_Goal of the exercise:_ With pictures removed, print the listing exactly.

=== Material provided ===

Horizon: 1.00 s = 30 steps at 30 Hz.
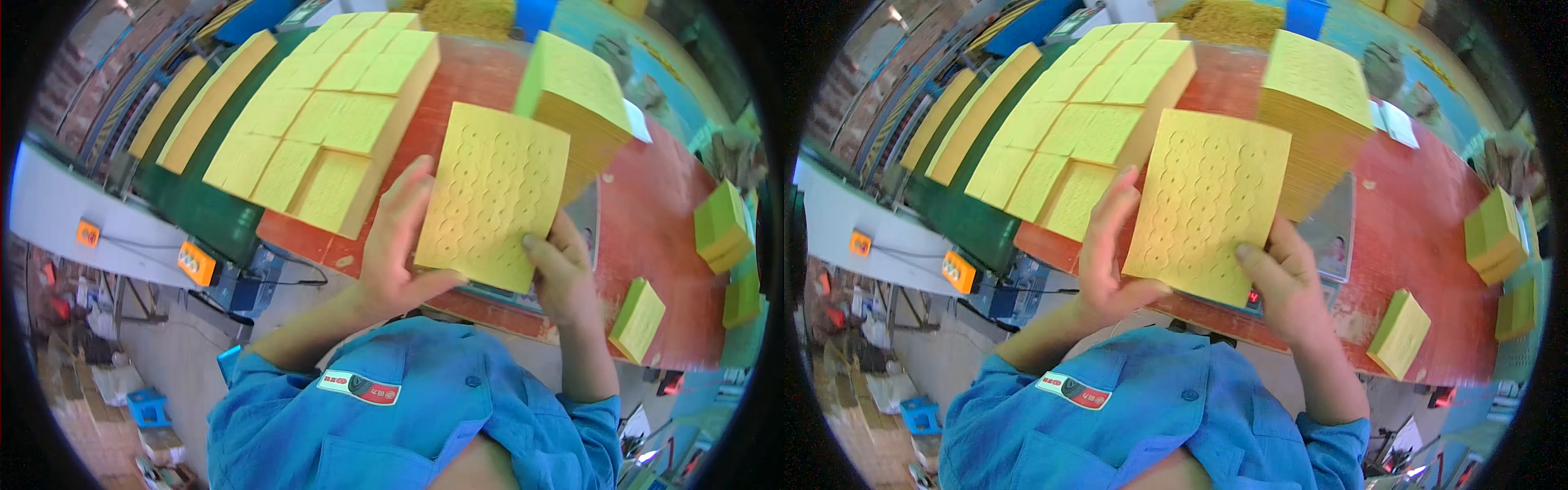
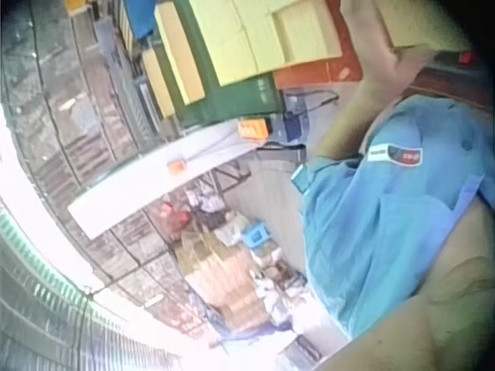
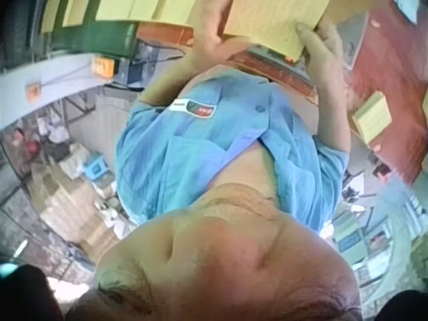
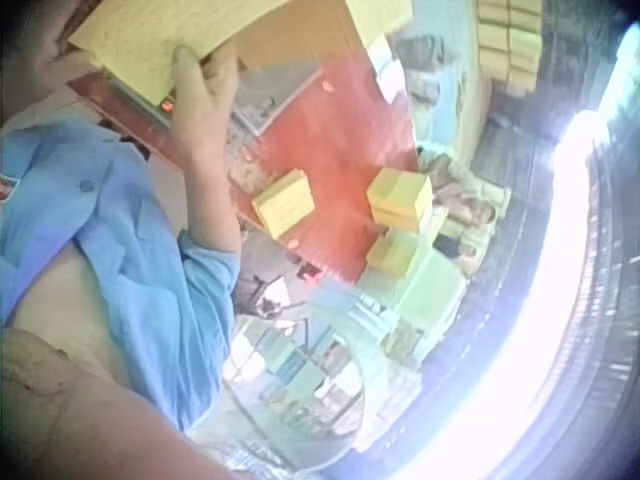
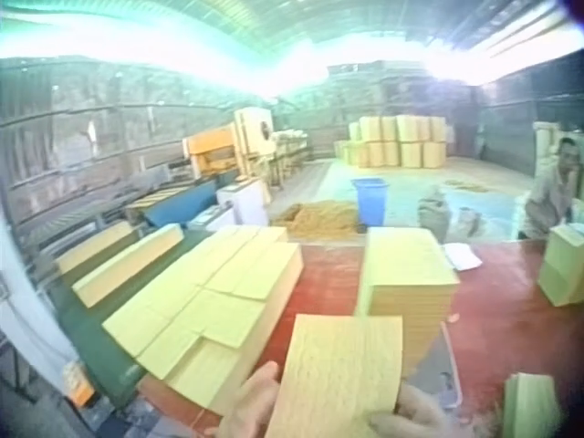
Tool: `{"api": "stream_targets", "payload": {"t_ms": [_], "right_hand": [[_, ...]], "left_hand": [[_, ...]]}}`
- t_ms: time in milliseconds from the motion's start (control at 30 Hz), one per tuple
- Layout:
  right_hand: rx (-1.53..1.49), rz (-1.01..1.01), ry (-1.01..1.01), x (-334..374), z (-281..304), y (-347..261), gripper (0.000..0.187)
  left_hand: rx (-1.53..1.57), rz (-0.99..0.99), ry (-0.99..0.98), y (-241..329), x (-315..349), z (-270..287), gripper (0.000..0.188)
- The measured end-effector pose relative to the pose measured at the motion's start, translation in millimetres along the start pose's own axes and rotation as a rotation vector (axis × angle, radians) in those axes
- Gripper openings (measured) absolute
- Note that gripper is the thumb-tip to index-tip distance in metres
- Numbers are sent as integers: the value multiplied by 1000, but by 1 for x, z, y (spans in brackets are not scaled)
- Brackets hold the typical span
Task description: The recorder is weighing stacks of yellow paper blocks on a digital scale and organizing them.
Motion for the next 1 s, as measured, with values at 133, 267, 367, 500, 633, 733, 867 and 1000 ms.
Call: {"api": "stream_targets", "payload": {"t_ms": [133,267,367,500,633,733,867,1000], "right_hand": [[161,-113,-230,-39,-44,74,44],[75,-157,-232,-86,-76,159,35],[105,-377,-187,-110,-87,207,25],[224,-484,-145,-133,-80,247,17],[329,-473,-111,-145,-78,258,17],[302,-454,-75,-146,-77,266,20],[434,-322,-20,-153,-73,272,26],[648,-238,-11,-157,-78,275,35]], "left_hand": [[478,998,-234,-109,63,38,49],[253,1011,-236,-183,77,92,42],[4,956,-278,-230,81,122,42],[-505,813,-403,-241,66,128,44],[-726,585,-402,-244,61,127,47],[-964,281,-405,-229,53,122,45],[-928,37,-357,-214,55,116,37],[-804,-159,-550,-188,79,104,43]]}}
Point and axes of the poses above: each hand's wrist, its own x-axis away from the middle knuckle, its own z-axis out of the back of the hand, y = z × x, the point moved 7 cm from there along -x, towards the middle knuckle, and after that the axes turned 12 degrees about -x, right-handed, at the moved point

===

_Task output:_
Horizon: 1.00 s = 30 steps at 30 Hz.
Tool: `{"api": "stream_targets", "payload": {"t_ms": [_], "right_hand": [[_, ...]], "left_hand": [[_, ...]]}}`
- t_ms: time in milliseconds from the motion's start (control at 30 Hz), one per tuple
- Layout:
  right_hand: rx (-1.53..1.49), rz (-1.01..1.01), ry (-1.01..1.01), x (-334..374), z (-281..304), y (-347..261), gripper (0.000..0.187)
  left_hand: rx (-1.53..1.57), rz (-0.99..0.99), ry (-0.99..0.98), y (-241..329), x (-315..349), z (-270..287), gripper (0.000..0.188)
- The measured end-effector pose relative to the pose measured at the motion's start, translation in millimetres along the start pose's own axes and rotation as a rotation vector (axis × angle, radians) in those axes
- Gripper openings (measured) absolute
- Note that gripper is the thumb-tip to index-tip distance in metres
- Numbers are sent as integers: the value multiplied by 1000, but by 1 for x, z, y (spans in brackets are not scaled)
- Brackets hold the typical span
Task description: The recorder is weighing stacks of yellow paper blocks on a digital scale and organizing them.
Motion for the next 1 s, as measured, with values at 133, 267, 367, 500, 633, 733, 867 and 1000 ms.
Call: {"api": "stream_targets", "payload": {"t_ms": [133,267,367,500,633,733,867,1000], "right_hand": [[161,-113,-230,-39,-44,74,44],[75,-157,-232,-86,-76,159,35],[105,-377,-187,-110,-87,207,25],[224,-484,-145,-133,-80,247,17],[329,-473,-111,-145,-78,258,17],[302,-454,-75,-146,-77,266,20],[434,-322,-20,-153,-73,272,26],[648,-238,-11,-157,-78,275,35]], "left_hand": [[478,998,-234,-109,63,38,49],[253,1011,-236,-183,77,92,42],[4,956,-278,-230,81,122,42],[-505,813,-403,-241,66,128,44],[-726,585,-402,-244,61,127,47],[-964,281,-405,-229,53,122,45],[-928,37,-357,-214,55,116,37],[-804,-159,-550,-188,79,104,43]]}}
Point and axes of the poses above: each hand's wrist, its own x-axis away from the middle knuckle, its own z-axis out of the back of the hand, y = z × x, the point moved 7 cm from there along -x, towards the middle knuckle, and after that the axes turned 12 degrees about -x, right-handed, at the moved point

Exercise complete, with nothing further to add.